Thinking Parallel

A Blog on Parallel Programming and Concurrency by Michael Suess

Ten Questions with Sanjiv Shah about Parallel Programming and OpenMP

Sanjiv ShahThis is the third post in my Interviewing the Parallel Programming Idols-Series. My interview partner today is Sanjiv Shah, who I was lucky enough to meet at various OpenMP-workshops. I have come to know him as the most knowledgeable person about OpenMP and parallel programming ever :P. Let me add a little bit about his background. Sanjiv Shah is a Senior Principal Engineer in the Software and Solutions Group specializing in multi-threaded computing and the Director of the Performance, Analysis and Threading Lab at Intel. During his career, Sanjiv has worked on and managed many aspects of performance and correctness analysis tools, compilers and runtimes for parallel applications and systems. He has been extensively involved in the creation of the OpenMP specifications and of the industry standards organization known as the OpenMP Architecture Review Board. He is a former CEO of the OpenMP ARB and continues to serve on its Board of Directors. What a long list of titles :D. Besides that, he is also a really nice guy and a joy to talk to.

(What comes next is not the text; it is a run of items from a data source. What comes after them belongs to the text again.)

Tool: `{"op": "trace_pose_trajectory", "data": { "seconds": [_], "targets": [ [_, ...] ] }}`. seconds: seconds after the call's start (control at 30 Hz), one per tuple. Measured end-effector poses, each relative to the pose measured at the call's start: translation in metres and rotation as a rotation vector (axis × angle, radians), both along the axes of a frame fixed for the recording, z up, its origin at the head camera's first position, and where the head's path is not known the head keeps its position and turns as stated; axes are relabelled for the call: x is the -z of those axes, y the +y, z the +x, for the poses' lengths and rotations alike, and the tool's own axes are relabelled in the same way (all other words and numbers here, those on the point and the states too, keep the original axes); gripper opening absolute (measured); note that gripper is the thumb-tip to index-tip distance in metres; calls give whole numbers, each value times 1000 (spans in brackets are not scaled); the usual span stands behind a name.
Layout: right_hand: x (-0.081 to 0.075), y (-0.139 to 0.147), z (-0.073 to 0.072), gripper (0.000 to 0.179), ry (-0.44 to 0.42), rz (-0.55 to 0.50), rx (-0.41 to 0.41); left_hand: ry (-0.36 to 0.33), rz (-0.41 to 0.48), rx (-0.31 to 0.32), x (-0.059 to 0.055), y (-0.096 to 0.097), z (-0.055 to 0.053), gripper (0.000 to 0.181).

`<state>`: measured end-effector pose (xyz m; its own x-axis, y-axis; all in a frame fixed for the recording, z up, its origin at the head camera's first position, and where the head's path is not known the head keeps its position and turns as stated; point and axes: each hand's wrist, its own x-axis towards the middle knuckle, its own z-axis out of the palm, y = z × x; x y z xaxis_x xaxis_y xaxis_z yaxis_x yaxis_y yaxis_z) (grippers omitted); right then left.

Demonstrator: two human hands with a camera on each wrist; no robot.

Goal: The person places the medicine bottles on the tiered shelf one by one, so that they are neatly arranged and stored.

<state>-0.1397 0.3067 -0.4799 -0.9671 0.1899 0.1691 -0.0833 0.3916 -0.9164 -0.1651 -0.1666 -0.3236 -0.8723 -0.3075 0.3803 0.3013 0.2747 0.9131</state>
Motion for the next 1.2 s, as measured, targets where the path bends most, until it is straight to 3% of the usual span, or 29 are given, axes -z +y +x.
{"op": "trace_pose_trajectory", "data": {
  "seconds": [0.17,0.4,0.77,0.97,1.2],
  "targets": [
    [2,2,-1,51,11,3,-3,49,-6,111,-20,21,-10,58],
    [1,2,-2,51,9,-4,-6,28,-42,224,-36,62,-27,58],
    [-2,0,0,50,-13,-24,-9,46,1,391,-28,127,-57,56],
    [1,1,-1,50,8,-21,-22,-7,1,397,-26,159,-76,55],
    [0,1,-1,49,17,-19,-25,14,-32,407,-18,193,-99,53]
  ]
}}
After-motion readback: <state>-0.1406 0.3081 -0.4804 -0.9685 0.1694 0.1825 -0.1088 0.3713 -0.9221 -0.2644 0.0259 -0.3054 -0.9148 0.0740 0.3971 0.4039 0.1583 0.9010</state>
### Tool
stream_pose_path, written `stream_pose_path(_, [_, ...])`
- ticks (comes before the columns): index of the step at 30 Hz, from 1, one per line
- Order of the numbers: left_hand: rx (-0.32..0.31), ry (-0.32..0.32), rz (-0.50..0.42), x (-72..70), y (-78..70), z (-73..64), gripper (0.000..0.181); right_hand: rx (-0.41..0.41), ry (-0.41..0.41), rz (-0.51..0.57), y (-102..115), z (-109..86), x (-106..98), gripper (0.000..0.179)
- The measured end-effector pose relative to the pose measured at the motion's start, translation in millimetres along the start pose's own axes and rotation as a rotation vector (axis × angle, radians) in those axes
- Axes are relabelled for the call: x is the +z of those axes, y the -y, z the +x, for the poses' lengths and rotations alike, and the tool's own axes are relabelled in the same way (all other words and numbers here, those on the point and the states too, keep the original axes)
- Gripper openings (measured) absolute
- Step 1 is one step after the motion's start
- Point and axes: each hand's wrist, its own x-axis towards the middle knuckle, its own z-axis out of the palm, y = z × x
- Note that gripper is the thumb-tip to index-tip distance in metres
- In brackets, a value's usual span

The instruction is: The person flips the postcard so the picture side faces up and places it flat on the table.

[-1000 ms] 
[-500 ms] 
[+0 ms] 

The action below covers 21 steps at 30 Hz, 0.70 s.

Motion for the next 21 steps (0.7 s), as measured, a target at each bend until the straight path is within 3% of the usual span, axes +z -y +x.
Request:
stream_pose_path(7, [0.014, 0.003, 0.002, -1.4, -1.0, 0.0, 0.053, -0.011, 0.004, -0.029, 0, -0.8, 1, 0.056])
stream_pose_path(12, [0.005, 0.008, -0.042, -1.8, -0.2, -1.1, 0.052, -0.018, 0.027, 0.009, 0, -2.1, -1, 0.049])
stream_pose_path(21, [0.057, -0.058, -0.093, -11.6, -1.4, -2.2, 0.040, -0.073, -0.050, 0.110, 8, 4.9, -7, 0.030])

I think I have praised him enough for now, let’s start with the interview. The first five questions are about parallel programming in general:

Michael: As we are entering the many-core era, do you think parallel computing is finally going to be embraced by the mainstream? Or is this just another phase and soon the only people interested in parallel programming will be the members of the high performance community (once again) ?

Sanjiv: I do believe there has been a fundamental shift (so called power wall) such that parallel computing will be adopted by the mainstream. While there is some very interesting work in many different areas that might eventually speed up sequential computing again (optical, quantum, molecular), for mass manufacturing, all the works seems a couple to a few decades away.

Michael: From time to time a heated discussion evolves on the net regarding the issue of whether shared-memory programming or message passing is the superior way to do parallel programming. What is your opinion on this?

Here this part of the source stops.